Kinder und Jugendliche

Inhaltsverzeichnis dieses Artikels

  1. Prävalenz
  2. Verlauf
  3. Therapie
  4. Heilungschancen

Prävalenz

Obwohl die Zahl der Neuinfektionen mit Hepatitis C in den letzten Jahren deutlich abgenommen hat, da verseuchte Blutprodukte als Übertragungsweg nicht mehr relevant sind, bleibt die chronische Hepatitis C auch bei Kindern von Bedeutung. Zukünftig wird die vertikale Transmission, die Übertragung des Virus von der Mutter auf das Kind, die dominierende Rolle spielen. Das Übertragungsrisiko liegt vor, während und nach der Geburt bei 5 bis 10%. Von den etwa 700.000 Kindern, die pro Jahr in Deutschland geboren werden, haben etwa 0,5% ein Risiko für eine perinatale HCV-Infektion.
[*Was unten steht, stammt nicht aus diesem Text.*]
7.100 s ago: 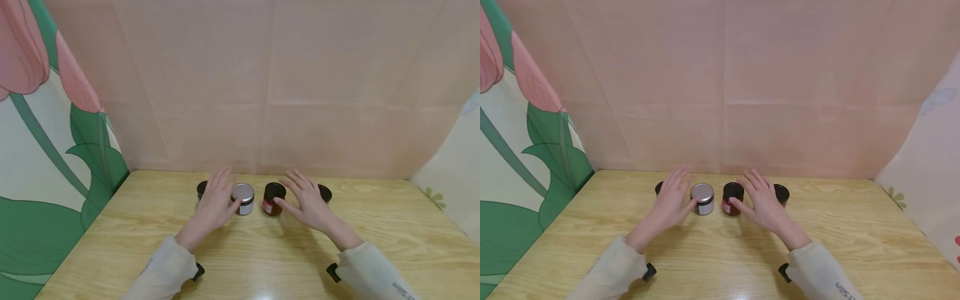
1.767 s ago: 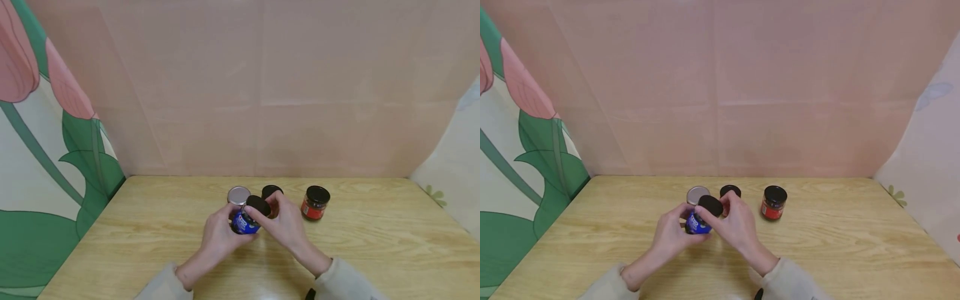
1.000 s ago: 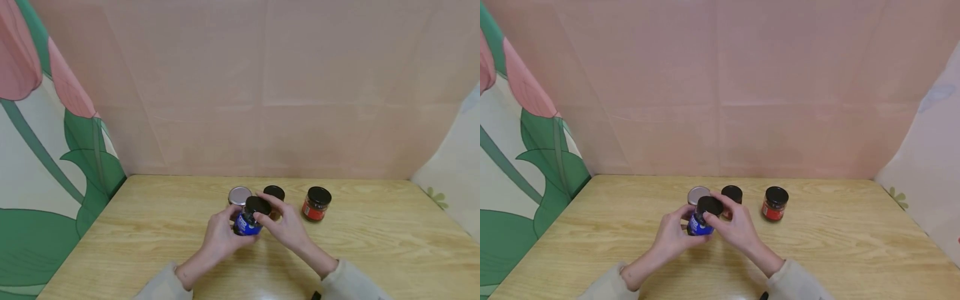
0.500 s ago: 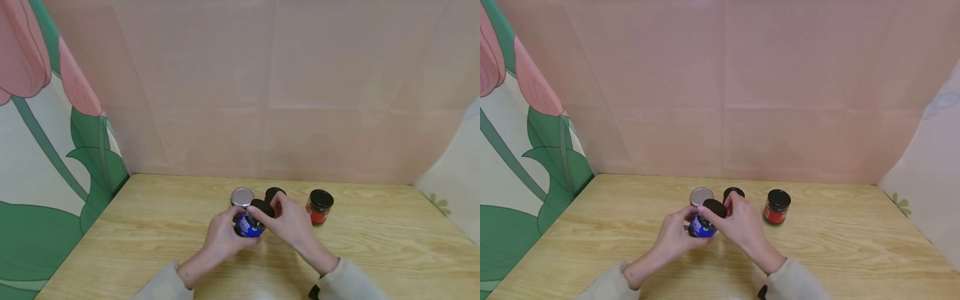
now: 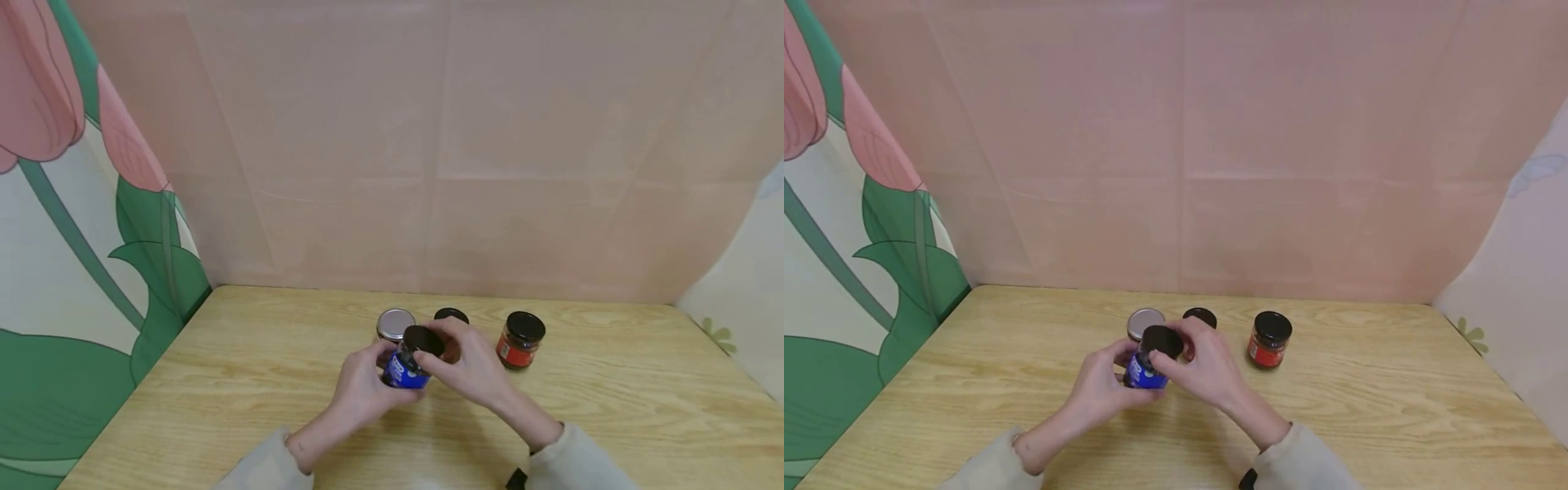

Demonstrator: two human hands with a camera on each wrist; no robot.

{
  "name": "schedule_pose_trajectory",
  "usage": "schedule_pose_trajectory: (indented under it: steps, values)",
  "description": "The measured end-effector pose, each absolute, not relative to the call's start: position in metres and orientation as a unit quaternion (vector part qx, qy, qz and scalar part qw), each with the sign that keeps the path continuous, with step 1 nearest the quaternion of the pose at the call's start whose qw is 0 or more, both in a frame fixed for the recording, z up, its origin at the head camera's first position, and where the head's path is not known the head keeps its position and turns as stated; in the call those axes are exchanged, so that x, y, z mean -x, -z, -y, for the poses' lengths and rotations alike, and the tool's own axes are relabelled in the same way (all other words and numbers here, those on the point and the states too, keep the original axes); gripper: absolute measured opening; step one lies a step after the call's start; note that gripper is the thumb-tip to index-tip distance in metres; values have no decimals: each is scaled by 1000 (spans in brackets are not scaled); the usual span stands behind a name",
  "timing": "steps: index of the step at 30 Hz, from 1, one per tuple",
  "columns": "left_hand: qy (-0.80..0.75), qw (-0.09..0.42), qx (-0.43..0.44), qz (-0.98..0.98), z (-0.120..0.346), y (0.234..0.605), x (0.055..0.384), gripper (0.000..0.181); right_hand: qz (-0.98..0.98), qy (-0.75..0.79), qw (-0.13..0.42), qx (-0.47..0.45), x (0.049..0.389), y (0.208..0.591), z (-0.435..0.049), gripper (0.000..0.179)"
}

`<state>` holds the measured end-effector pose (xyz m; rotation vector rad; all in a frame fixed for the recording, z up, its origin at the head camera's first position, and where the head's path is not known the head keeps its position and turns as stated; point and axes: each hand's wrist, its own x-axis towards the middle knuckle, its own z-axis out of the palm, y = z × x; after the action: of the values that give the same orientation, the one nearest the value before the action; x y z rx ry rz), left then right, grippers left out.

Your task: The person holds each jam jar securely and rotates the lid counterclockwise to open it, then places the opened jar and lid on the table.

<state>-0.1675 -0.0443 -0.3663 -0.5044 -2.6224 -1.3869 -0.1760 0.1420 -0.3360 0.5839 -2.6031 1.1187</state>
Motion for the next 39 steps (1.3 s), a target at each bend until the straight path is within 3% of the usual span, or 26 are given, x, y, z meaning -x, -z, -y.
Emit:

Das entspricht einer geschätzten Zahl von 150 neu infizierten Kindern pro Jahr.

Verlauf

Die Hepatitis C-Infektion verläuft auch bei Kindern und Jugendlichen (bis 16 Jahre) zu etwa 80% chronisch. Da die Immunabwehr besonders bei Kleinkindern noch nicht vollständig ausgebildet ist, sind die Heilungschancen bei ihnen etwas schlechter. Mittlerweile hat sich aber herausgestellt, dass schwere Verläufe im Kindes- und Jugendalter eher selten sind: Untersuchungen der Leber bei Kindern und Jugendlichen mit chronischer Hepatitis C ergaben im Durchschnitt eine geringe entzündliche Aktivität und nur selten eine Leberzirrhose. Letzteres tritt bei Kindern und Jugendlichen nur in etwa 5 bis 10% der Fälle auf. Durch den frühen Zeitpunkt der Infektion ist das Risiko im Erwachsenenalter an Leberzirrhose und ihren Folgen zu erkranken bei Kindern und Jugendlichen jedoch erhöht. Somit ist eine frühzeitige Therapie ab dem 3. Lebensjahr zu empfehlen.

Therapie

Seit Mitte des Jahres 1999 ist bei Erwachsenen mit chronischer Hepatitis C die Kombinationsbehandlung mit Interferon alfa und Ribavirin zugelassen. Die Kombinationstherapie hat sich mittlerweile als Standard etabliert und ist im April 2001 durch die Zulassung des pegylierten Interferons noch weiter optimiert worden. Bei Peginterferon handelt es sich um ein Depot-Interferon, das statt mehrmals nur noch einmal pro Woche injiziert werden muss, da es über eine verlängerte Wirksamkeit verfügt. Dadurch konnte bei Erwachsenen eine weitere Verbesserung der Ansprechraten erreicht werden. Zur Hepatitis C-Therapie bei Kindern ist bisher nur die Kombinationstherapie mit Interferon alfa plus Ribavirin zugelassen. Beide Medikamente werden in Abhängigkeit vom Körpergewicht dosiert.

Heilungschancen

Die Heilungschancen sind sowohl bei Kindern als auch bei Erwachsenen vom Genotyp der Hepatitis C-Infektion abhängig. Kinder mit dem Genotyp 2 oder 3 haben eine 80 bis 90-prozentige Heilungschance, die mit der von Erwachsenen vergleichbar ist. Bei dem häufigen Genotyp 1 hingegen betragen die dauerhaften virologischen Ansprechraten nur zwischen 40 und 50%. Bei Erwachsenen mit einer HCV Genotyp 1-Infektion sind sie mit durchschnittlich über 50% etwas besser.